We need more skeptics. We also need to find a way to depoliticize climate research and encourage the scientists to get back to figuring out how the world works. That’s an ideal that is rarely acheived in fields that don’t have the potential impact of climate change (which keeps happening over the eons) or the cost of “fixing” whatever may be wrong with it.

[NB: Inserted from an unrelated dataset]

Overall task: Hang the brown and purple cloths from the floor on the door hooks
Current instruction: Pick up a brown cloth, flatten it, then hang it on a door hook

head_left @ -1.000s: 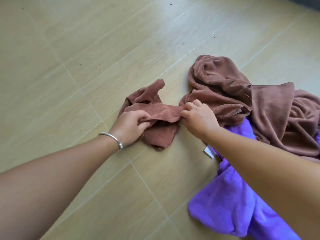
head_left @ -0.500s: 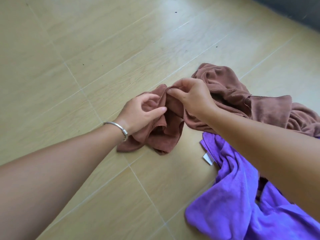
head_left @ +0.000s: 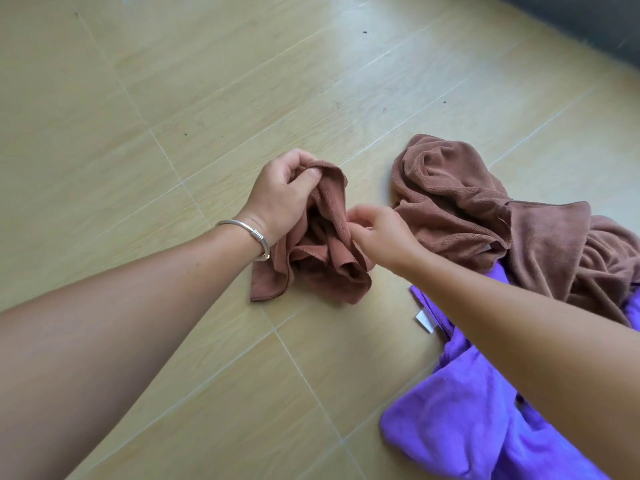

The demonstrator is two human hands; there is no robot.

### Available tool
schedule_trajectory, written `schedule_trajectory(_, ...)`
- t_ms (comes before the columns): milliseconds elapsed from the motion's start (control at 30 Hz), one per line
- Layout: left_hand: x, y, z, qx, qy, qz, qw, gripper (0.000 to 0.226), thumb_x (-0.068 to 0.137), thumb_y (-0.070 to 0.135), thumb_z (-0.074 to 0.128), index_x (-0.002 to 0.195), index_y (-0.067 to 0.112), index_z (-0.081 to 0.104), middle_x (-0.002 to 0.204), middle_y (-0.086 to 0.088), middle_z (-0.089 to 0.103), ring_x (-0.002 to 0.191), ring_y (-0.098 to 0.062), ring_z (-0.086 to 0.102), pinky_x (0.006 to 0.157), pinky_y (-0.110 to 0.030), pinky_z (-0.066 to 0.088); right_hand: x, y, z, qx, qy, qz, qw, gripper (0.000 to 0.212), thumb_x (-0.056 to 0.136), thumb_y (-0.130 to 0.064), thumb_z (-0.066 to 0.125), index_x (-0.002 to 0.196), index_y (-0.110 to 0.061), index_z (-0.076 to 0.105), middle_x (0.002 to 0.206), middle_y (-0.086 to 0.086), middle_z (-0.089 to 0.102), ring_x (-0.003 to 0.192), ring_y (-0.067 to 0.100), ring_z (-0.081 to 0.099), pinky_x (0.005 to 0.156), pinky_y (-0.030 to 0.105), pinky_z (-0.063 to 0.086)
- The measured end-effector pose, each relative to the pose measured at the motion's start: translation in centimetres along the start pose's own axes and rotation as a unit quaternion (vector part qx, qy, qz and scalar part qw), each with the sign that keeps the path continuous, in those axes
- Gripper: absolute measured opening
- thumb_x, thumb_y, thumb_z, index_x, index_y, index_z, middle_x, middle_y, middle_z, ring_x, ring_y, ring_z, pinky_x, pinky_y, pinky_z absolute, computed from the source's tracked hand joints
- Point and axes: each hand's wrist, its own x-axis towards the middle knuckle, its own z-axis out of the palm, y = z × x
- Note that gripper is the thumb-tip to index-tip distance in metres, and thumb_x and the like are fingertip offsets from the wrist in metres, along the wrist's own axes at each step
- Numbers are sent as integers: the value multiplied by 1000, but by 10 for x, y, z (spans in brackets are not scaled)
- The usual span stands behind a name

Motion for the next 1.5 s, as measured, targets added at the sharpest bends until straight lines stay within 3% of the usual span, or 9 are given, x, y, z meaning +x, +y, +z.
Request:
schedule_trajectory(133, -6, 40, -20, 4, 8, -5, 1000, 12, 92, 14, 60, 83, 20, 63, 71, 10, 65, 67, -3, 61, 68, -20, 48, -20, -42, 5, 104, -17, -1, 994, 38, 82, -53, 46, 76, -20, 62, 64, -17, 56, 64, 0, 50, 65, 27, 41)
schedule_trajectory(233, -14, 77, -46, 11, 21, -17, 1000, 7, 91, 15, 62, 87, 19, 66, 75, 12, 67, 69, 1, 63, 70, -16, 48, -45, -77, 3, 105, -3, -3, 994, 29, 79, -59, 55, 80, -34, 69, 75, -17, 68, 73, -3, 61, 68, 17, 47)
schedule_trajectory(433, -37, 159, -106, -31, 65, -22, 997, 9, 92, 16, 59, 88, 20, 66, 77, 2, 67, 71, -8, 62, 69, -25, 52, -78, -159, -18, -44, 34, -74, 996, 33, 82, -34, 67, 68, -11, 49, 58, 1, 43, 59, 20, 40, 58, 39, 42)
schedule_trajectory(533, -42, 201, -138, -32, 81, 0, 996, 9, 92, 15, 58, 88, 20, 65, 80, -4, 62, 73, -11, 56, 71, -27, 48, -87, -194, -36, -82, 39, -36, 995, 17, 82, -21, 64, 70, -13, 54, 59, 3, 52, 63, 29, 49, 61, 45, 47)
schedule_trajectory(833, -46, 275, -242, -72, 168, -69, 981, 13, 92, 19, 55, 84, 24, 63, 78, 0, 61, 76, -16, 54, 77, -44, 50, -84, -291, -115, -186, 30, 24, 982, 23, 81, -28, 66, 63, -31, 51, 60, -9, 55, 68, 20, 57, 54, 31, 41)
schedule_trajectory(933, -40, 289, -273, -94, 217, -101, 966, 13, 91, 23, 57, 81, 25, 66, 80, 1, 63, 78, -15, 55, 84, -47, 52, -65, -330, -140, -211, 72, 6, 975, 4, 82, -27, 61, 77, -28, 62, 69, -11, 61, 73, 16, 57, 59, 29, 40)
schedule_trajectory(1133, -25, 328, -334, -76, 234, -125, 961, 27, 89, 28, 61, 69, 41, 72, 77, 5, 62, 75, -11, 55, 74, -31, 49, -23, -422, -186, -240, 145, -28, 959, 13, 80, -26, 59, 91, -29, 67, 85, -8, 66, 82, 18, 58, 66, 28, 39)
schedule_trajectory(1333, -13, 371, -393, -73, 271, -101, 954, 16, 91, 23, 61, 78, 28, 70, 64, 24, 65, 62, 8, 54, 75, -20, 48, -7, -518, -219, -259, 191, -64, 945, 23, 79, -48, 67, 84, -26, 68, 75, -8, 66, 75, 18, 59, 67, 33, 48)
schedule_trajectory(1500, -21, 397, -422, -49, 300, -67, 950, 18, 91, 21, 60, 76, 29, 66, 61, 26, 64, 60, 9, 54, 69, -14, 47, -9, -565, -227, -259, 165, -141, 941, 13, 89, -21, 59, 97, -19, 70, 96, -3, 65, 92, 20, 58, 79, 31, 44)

You might also look into why Oxfam had this done. It would have been a lot cheaper if they just called Mosher or read his book.
Corri Baker
RT @skepticscience: Combating the growing influence of climate sceptics – study into how networking enabled skeptics to reframe the debate http://bit.ly/bUwD8f
The well funded, well organized, global skeptic network laid bare /sarc – Dark Politricks
[…] according to Leftfootforward, we skeptics are just a step away from global media domination. I suppose it didn’t occur to the […]
Bert Rodinsky
The title says it all :- Combating the growing influence of climate sceptics. With you warmists it’s all about spin. AGW is a political cause not a matter of science.
Just fancy the like of the BBC, NASA, and the World Bank running scared of Bishop Hill and Richard North. Your science must even weaker than I thought.